Mental illnesses can take even the most bubbly, energetic, charismatic person and turn them into a sad, grey, and lonely person. I personally have experienced this. It is a hard road, but we can all get through it with hard work and support from others.
I think the bored pandas helped. Without knowing it they have given me lots of amazing strangers that I can talk to about things I'd be to shy to talk about even to my closest friends and i thank you all for it.
Hobbies! Lots and lots of hobbies!!
I cry, I don’t cope well. But when I can pull myself together enough to help me out I dance, read, Look at the internet to make me laugh but stay away from the news that makes it worse. Art and being outside sometimes help too.
Good coping: Painting, writing and recording music, building things, filming and producing shorts and short-lived series on YouTube, powerlifting, Crossfit, Strongman, running, drawing, journaling, therapy, bupropion... There's probably more.
Not particularly well. Ended up in a coma in ICU last April. Got a horse in September. Doing better now. Got chores, exercise, therapy all in one beautiful creature with a leg on each corner.
I've managed my adhd by experimenting with different routines, and practicing self-discipline. I'm currently in counselling for my OCD, and I have yet to completely cope with my general anxiety.
Having hobbies and surrounding myself with reliable friends and family who I can turn to. Community is important, because we can don’t everything alone
With therapy and antidepressants and just go on living my life with all the ups and downs. What also helped was laughing every day. My dear husband made sure I laughed every day at least once.
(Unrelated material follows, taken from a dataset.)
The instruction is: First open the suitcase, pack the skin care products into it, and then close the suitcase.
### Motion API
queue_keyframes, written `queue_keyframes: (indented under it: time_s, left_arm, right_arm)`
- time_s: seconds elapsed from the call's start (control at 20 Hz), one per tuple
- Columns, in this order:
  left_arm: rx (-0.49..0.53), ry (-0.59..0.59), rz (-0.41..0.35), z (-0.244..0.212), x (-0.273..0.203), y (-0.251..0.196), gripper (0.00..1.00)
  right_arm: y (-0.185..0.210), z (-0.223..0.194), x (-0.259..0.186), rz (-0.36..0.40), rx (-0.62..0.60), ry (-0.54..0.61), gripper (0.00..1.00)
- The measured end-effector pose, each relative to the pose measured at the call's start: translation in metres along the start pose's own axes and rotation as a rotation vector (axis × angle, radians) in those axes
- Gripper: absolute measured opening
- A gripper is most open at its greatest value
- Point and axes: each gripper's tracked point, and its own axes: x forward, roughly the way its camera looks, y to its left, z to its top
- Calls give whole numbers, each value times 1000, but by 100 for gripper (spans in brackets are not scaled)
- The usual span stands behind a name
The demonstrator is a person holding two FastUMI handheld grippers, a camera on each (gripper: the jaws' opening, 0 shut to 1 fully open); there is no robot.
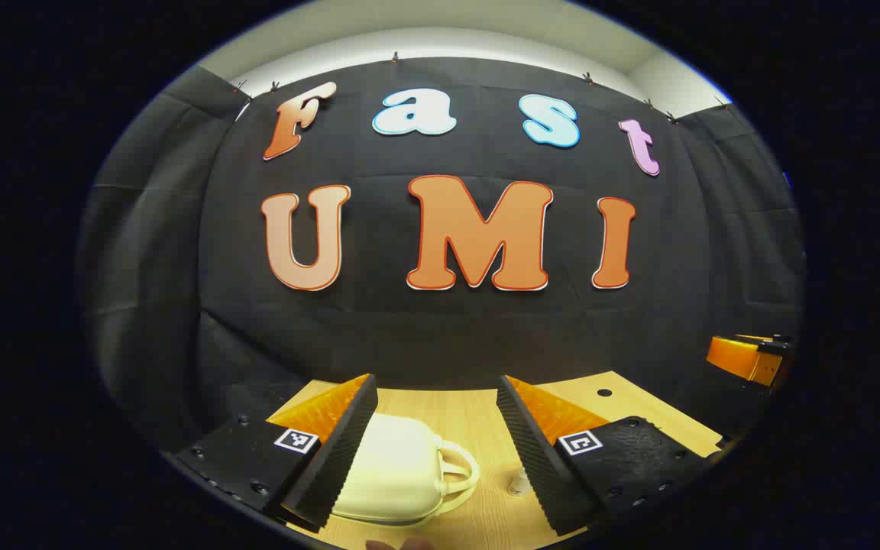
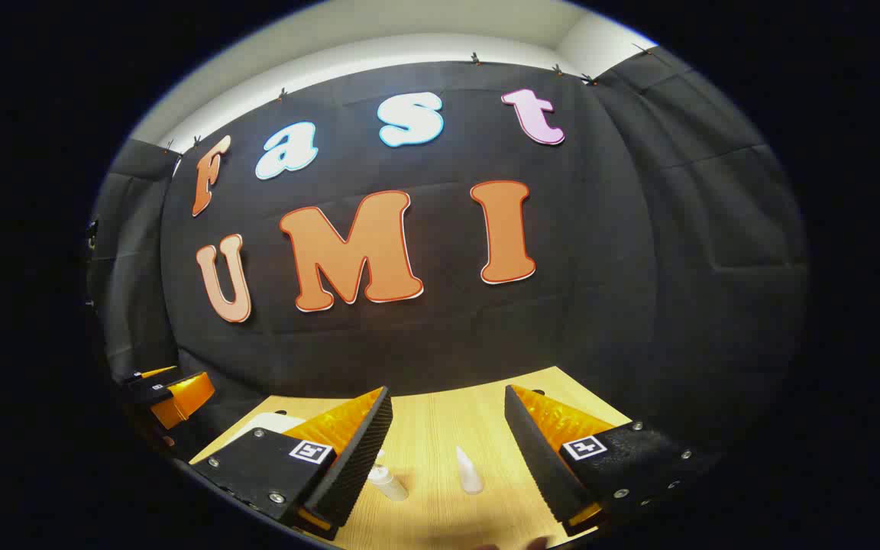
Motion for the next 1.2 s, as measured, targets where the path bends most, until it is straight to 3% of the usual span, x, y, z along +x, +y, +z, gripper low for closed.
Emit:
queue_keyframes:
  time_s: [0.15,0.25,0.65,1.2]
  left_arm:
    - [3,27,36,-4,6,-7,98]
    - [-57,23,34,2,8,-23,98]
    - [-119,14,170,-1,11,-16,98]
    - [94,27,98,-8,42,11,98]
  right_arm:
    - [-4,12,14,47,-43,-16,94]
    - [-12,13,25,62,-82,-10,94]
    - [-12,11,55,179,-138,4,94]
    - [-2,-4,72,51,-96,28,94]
From one bunny to another! I try to distract myself by making 3D models, taking my cockatiel for a walk in his carrier, or talking to him or having a nap together. Or I read, talk to friends, play games online or do one of those diamond dot paintings. Or get hugs from my boyfriend :)
I've coped (and am still coping) with my anxiety mostly with nerd things that make me happy. Books, art, Rubik's cube, origami,etc. Bored panda has probably been one of the most non mentally damaging internet sites I've been on, the community here has helped. Thanks.
I HAVEN'T COPED W IT YET :]
I have schizoaffective disorder. To keep grounded these days I spend time with my dog, craft, create, and currently making a career move. And apparently use a lot of words beginning with the letter C.
My writing is my biggest outlet. I've got PTSD, A-typical depression, I'm going to try to get my ADHD diagnosed this year. The PTSD gives me flashbacks, Anexity attacks, panic attacks (yes they're different), and I've got a couple more things going that I don't like to talk about.
Music, writing, those things helped ground me expressing everything boiling around inside of me I couldn't express out loud. That helped the most. I dragged myself out of a lot of stuff. Years of therapy helped too. I strongly recommend finding a therapist to anyone, there's just so much and they have an outside view you don't get yourself.
Reading as much as you can about about your condition can help you understand it. If you understand it you can get yourself to a place where you can accept that you are not alone.
Relevant therapy (it took me a few attempts to find the right place and technique).
I use animated films to try and understand other people, they tend to exaggerate and articulate feelings more so I can use that in the real world.
My escape is video games, when I need to shut off completely I use the PlayStation to literally take me to another life.